To do: Write the data out again exactly, with no pictures.

Input data:
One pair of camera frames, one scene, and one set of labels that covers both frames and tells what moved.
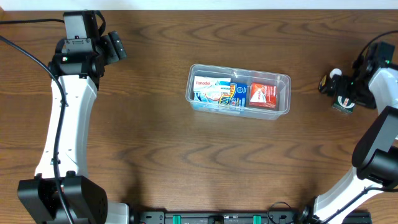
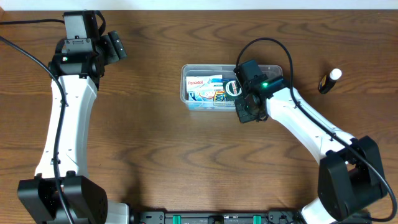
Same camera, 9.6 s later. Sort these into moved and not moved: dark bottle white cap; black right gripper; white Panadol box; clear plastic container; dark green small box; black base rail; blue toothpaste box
Moved: clear plastic container; black right gripper; blue toothpaste box; dark green small box; white Panadol box
Not moved: dark bottle white cap; black base rail
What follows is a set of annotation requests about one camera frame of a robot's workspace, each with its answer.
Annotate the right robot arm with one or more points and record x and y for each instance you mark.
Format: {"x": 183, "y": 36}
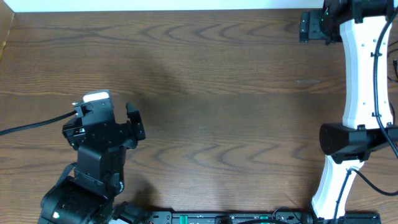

Output of the exercise:
One pair of camera frames, one scene, and one set of labels that covers both frames and tells what moved.
Same camera, 9.6 s later. Sort these into moved and not moved: dark bottle white cap; black right gripper; white Panadol box; clear plastic container; dark green small box; black base rail; blue toothpaste box
Moved: clear plastic container; black right gripper; blue toothpaste box; dark green small box; white Panadol box
Not moved: dark bottle white cap; black base rail
What follows is a set of annotation requests about one camera frame of a robot's workspace, each with its answer.
Annotate the right robot arm with one or more points and record x and y for each instance you mark.
Format: {"x": 183, "y": 36}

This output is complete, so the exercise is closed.